* **DIRECTIONS**
The expected answer comprises all lines from the entries that contain the string "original".

───── INPUT RECORDS

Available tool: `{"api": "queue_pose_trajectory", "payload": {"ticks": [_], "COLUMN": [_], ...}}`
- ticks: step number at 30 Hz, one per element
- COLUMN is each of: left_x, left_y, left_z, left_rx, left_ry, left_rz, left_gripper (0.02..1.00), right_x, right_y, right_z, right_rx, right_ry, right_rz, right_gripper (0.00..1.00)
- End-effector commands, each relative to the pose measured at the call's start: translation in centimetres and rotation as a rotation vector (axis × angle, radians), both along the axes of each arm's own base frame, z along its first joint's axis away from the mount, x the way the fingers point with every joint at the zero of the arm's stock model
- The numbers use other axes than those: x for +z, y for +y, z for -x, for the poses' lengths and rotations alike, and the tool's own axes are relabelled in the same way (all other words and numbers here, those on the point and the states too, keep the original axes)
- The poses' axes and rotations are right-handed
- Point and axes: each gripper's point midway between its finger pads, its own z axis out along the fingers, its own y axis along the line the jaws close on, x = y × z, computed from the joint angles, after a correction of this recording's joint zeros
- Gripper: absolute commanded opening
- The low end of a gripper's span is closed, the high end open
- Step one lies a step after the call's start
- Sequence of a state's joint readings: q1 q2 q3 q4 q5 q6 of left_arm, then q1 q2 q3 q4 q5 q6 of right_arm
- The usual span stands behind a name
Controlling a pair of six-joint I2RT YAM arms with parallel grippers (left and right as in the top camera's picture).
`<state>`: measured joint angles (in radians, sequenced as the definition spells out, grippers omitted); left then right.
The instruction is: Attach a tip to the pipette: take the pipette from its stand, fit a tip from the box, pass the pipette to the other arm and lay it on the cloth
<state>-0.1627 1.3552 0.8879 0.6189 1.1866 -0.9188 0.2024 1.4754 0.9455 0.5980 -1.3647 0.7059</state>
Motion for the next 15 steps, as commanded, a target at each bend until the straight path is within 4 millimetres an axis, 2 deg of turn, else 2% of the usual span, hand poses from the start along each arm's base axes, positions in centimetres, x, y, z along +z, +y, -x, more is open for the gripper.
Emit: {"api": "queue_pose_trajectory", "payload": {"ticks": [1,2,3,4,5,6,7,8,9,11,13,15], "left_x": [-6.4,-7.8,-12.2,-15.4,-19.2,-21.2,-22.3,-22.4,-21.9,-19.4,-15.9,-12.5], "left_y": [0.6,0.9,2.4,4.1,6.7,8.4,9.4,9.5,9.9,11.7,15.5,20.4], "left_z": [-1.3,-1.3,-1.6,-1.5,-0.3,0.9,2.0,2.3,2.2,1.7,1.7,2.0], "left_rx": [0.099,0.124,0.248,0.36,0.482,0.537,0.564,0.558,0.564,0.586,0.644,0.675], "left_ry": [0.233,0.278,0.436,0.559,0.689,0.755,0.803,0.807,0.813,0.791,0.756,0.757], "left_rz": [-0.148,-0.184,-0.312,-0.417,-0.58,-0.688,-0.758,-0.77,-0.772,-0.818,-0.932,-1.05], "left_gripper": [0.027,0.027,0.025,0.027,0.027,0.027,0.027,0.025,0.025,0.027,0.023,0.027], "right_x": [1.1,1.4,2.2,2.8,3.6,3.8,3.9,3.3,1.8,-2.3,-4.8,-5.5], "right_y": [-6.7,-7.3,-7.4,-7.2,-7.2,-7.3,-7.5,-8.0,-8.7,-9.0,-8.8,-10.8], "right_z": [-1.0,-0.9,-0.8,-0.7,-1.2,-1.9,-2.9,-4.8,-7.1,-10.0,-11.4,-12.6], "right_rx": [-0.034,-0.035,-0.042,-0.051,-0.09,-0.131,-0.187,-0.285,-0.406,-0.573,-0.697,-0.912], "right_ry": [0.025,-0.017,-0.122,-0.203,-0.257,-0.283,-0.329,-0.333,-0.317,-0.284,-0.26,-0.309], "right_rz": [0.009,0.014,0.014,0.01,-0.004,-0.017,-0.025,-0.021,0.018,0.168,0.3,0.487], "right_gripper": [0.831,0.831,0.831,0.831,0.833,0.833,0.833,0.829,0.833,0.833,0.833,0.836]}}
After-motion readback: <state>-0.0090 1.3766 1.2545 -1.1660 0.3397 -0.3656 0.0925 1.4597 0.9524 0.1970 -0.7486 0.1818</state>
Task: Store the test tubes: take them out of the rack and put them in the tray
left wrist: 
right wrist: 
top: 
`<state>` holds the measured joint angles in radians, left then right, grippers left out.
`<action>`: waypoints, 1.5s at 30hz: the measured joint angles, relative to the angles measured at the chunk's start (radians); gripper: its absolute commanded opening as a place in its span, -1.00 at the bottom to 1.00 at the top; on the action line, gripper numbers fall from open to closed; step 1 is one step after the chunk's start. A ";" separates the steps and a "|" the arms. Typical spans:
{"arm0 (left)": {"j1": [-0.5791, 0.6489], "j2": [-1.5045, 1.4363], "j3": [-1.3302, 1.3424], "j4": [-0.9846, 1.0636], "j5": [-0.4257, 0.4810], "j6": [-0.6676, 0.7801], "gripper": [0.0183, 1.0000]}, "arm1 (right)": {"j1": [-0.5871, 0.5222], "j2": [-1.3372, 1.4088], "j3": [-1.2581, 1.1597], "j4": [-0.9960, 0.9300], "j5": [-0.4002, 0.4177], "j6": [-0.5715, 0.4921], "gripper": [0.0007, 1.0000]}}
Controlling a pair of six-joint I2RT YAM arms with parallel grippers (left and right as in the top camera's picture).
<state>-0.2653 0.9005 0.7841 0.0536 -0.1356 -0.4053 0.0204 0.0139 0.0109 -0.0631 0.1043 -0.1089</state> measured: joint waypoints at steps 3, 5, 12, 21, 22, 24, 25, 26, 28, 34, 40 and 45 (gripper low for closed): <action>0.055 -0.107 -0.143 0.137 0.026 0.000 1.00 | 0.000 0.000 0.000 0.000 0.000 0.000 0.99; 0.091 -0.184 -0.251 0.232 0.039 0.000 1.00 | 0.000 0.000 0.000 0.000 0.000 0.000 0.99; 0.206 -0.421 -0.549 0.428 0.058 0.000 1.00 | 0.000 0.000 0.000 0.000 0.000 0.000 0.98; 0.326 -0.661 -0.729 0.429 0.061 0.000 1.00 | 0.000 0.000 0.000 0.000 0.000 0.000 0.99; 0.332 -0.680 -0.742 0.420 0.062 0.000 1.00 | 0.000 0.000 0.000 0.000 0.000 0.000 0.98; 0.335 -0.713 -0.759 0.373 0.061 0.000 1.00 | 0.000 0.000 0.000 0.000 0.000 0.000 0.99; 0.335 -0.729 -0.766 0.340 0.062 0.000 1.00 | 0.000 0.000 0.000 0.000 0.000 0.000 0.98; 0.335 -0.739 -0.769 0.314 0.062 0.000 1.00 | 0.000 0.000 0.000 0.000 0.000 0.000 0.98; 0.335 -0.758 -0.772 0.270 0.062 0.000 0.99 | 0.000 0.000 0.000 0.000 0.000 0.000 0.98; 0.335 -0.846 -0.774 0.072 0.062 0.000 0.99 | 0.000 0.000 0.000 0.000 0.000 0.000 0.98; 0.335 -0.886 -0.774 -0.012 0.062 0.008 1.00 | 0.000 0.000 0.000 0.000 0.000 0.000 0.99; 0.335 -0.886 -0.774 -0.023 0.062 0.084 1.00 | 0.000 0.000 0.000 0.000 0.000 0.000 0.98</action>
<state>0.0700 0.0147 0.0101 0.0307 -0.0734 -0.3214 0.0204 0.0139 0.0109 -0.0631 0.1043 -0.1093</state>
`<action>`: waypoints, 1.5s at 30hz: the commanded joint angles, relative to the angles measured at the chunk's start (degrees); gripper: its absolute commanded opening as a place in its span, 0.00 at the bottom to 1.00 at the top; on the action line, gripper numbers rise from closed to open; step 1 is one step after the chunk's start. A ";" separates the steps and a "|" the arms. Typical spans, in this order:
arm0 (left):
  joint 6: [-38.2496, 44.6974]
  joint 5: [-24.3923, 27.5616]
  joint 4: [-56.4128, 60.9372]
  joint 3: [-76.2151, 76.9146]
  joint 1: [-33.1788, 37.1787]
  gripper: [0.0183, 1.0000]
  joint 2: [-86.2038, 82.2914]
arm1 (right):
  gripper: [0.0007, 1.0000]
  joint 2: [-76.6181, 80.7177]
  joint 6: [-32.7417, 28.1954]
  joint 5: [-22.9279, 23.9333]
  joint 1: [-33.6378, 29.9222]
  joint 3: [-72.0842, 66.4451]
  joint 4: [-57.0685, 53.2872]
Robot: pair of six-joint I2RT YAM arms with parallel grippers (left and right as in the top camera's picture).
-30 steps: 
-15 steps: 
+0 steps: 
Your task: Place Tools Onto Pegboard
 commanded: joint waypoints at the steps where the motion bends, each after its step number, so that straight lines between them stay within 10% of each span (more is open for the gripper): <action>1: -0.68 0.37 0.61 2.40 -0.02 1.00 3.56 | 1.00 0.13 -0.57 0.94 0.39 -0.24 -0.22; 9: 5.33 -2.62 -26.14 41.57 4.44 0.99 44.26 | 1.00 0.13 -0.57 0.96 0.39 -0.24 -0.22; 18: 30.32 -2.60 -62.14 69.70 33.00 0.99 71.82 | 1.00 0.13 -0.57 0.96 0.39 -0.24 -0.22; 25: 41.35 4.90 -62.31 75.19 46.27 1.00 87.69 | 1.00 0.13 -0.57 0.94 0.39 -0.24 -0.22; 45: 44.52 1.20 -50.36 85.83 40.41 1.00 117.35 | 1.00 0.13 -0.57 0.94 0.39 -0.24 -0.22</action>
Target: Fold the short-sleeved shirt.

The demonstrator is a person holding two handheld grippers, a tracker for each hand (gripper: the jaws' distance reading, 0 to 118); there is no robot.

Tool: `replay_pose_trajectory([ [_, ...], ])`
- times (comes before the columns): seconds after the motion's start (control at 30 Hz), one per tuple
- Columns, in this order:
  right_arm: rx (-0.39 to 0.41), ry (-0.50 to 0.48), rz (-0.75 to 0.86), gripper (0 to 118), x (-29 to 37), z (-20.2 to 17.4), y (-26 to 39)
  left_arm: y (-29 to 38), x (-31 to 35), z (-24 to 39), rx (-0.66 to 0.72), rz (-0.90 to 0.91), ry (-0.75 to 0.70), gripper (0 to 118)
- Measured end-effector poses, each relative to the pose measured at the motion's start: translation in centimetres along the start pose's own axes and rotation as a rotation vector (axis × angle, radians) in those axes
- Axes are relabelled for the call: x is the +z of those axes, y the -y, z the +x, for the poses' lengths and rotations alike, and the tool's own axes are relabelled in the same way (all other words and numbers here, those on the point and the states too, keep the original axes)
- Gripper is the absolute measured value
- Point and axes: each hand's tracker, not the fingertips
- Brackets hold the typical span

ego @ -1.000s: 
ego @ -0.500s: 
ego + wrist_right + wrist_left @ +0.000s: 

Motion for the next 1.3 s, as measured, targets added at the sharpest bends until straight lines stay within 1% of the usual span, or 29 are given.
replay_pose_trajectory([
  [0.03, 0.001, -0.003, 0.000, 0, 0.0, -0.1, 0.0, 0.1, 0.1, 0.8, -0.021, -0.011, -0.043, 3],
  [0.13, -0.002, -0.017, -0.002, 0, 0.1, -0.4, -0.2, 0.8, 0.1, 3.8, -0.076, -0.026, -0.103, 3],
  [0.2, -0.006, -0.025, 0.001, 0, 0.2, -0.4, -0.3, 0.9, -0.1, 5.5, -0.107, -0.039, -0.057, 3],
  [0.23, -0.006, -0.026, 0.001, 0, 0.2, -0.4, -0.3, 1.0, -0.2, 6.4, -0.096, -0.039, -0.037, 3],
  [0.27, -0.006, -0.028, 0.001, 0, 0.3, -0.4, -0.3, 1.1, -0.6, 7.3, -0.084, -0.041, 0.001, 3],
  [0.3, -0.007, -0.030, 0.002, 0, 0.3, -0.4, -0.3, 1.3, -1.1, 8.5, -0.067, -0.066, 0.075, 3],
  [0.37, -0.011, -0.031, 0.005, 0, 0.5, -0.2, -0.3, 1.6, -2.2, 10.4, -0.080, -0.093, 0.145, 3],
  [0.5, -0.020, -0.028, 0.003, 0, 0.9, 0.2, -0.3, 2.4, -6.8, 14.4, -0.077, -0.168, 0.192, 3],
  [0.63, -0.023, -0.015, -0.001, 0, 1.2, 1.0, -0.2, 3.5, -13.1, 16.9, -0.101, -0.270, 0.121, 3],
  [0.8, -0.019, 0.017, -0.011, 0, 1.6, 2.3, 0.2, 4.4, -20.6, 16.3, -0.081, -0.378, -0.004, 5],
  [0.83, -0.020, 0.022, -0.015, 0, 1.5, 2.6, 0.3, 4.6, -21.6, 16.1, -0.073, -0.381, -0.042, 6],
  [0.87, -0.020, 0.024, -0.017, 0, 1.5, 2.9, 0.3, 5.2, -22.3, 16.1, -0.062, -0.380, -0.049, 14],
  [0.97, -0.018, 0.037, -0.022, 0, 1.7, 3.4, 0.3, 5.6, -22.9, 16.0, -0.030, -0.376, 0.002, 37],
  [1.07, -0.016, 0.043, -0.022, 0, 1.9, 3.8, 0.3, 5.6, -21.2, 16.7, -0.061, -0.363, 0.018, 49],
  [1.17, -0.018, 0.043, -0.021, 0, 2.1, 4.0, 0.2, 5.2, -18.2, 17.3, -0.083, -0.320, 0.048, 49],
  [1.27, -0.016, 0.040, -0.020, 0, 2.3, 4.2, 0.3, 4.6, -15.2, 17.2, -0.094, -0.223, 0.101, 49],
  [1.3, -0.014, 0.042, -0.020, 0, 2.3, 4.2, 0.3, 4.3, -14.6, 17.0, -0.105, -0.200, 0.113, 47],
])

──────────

* **WRITTEN REPLY**
- The numbers use other axes than those: x for +z, y for +y, z for -x, for the poses' lengths and rotations alike, and the tool's own axes are relabelled in the same way (all other words and numbers here, those on the point and the states too, keep the original axes)
- Axes are relabelled for the call: x is the +z of those axes, y the -y, z the +x, for the poses' lengths and rotations alike, and the tool's own axes are relabelled in the same way (all other words and numbers here, those on the point and the states too, keep the original axes)

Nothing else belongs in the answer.